NEWS ANALYSIS : Once Again, Effort to End Salvadoran Civil War Stalls : Central America: Renewed fighting, both in the field and the political arena, dashes hopes for an early cease-fire.


Chances for an end in the foreseeable future to El Salvador's 11-year civil war seem to be swamped by a rising wave of bloodshed and internal squabbles on both sides that have brought peace negotiations to a confused stop.

With no new talks scheduled, the conflict has grown bloodier in recent weeks. New tactics by the army that have seen the war spread over greater parts of this Massachusetts-sized country have brought heavier fighting and mounting casualties.

And there are indications that at least one of the five groups that make up the rebel Farabundo Marti National Liberation Front (FMLN) is beginning to operate on its own. That has worsened existing dissatisfaction by large elements of the guerrilla rank and file with the willingness of its leadership to give up arms and land in a settlement.

The rebel dissension is matched on the government side by a division in the ruling Nationalist Republican Alliance party, known as Arena, over whether to implement a series of political and economic reforms agreed to in earlier stages of the peace talks.

Pockets of resistance also remain within the army over a tentative agreement to reduce the size of the military after a cease-fire.

"All of this has brought the (peace) process to its knees, and it was always a chancy prospect at best," said a Western diplomat.

Talks between the government and the rebels had resulted in minor but encouraging agreements and gave rise last spring to predictions by both sides that a full cease-fire could be reached by this fall.

But a negotiating session announced by the rebels for Mexico last week never occurred, and no new talks have been scheduled. Special U.N. negotiator Alvaro de Soto indicated that neither side had anything new to bring to the table to move the process.

While the peace talks appeared to be dissolving into a morass of political uncertainty, the fighting has increased.

In a two-day period this week, for example, at least 28 soldiers and guerrillas were killed in a single battle, according to the government. Three days earlier, the FMLN killed 30 government troops, wounded 27 and captured 14.

Although the rebels are inflicting heavy casualties on government forces, it is the army that is on the offensive. According to military experts, it is entering the final stage of a four-month offensive targeting the rebels' command and communications structure and their supply and logistic system.

The goal, military sources say, is to reduce the FMLN's fighting ability and to reduce the territory held by rebels in advance of a cease-fire. As a result, there is regular, brutal fighting throughout the eastern two-thirds of the country. Casualties in the first half of August totaled at least 140, by the accounts of both sides.

As a counter, military experts say the guerrillas appear to be preparing for a possible major attack on San Salvador, the capital, in hopes of drawing the army from the countryside.

There were signs of this in a series of bombings this week against utility systems in the capital, as well as attacks on dams that provide water to the city.
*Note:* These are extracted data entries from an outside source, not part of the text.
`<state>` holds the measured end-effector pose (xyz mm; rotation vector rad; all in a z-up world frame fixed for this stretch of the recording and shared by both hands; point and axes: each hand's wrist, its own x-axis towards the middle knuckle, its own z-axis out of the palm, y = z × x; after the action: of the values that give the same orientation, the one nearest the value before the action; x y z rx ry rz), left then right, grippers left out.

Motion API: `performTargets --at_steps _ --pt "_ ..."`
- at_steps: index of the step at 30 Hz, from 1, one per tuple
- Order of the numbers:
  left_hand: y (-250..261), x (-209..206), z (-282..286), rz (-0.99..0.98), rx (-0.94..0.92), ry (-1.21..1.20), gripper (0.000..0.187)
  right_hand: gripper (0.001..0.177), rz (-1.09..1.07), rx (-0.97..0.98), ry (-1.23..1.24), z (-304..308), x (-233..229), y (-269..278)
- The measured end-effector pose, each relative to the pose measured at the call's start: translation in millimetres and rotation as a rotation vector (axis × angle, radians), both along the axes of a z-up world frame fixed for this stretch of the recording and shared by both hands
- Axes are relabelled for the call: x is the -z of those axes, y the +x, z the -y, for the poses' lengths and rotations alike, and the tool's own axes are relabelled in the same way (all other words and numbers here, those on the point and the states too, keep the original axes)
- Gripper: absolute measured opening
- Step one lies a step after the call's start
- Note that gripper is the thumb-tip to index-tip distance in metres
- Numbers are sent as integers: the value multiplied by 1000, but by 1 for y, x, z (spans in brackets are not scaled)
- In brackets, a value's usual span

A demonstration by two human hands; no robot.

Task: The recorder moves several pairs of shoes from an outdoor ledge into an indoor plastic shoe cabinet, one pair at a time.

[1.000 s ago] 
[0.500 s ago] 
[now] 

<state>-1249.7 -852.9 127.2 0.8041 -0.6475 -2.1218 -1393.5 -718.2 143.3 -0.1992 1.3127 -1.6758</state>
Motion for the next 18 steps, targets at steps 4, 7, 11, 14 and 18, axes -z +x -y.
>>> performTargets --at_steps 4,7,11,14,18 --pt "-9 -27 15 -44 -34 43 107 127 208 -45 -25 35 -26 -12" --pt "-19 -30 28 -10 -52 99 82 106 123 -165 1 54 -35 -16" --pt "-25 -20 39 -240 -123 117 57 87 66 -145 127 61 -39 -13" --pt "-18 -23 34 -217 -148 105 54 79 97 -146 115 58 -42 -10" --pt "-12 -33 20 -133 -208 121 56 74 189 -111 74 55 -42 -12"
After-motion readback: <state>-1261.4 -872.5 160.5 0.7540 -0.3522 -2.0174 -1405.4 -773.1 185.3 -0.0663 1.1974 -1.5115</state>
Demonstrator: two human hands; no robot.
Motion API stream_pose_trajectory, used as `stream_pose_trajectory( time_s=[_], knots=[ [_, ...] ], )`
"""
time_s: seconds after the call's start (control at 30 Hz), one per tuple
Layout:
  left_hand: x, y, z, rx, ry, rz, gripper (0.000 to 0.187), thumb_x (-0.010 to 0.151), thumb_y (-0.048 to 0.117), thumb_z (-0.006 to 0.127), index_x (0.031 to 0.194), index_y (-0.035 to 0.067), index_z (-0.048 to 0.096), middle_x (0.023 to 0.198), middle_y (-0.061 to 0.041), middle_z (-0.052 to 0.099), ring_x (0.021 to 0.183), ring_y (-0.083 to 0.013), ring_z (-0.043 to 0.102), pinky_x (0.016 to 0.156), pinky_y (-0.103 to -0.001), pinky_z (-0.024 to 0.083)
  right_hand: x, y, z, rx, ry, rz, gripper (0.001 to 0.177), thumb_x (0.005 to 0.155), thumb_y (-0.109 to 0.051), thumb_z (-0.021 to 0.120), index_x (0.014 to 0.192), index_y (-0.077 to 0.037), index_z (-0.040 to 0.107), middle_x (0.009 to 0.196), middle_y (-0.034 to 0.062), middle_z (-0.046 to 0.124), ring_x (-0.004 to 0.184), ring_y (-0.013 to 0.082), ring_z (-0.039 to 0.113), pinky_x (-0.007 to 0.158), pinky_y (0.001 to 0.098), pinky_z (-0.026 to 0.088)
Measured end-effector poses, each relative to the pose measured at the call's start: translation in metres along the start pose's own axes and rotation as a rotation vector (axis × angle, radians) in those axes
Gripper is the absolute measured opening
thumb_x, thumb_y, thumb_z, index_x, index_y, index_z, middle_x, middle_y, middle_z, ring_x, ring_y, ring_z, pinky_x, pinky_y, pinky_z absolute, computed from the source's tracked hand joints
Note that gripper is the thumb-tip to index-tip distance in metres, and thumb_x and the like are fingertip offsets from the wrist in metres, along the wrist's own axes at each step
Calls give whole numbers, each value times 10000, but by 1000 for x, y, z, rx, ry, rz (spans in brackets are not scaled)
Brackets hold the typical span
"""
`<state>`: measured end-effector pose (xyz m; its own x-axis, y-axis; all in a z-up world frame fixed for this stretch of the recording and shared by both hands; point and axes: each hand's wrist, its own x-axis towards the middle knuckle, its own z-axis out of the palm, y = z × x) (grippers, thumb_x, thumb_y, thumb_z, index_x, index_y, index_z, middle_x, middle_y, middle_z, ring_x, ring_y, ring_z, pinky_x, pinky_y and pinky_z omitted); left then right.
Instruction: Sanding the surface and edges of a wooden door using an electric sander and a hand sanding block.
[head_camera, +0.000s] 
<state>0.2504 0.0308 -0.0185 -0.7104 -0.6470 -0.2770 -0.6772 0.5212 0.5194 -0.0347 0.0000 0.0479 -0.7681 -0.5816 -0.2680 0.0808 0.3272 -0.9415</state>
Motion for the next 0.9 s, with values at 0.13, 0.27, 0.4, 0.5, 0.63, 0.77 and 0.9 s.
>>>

At the same time, diplomatic and intelligence sources report that the People's Revolutionary Army, one of the components of the FMLN and known by its Spanish acronym ERP, has broken discipline and increasingly is operating on its own.

These sources say the ERP is responsible for some recent kidnapings of businessmen in violation of a human rights agreement that the FMLN reached with the government. The ERP is also blamed for the murders this year of three American servicemen who were killed when their helicopter was shot down in eastern El Salvador.

"This is a dangerous development," said a European diplomat with close FMLN contacts. "If the government senses the guerrillas are falling apart, (it) will lose whatever incentive (it has) for negotiating. And of course it makes it more and more difficult for the FMLN to negotiate in a meaningful war if (it) can't guarantee observance of agreements."

In the face of all these negative factors, there remains a sense that a cease-fire is inevitable, if not this fall then by early 1992. "The country is exhausted," said the European diplomat, "and both sides recognize they can't defeat the other."

Said a military expert: "The army knows it can't depend forever on U.S. military aid. . . . Even if they satisfy Congress (over complaints about human rights violations), the entire U.S. military is being scaled down, and these guys know that their aid will be cut."

On the guerrilla side, the decline of the Soviet Union and the increasingly poor economic situation in Cuba mean less and less aid for the rebels.

All of this, analysts say, means there will be an agreement. Until then, however, most signs point to a very bloody waiting period.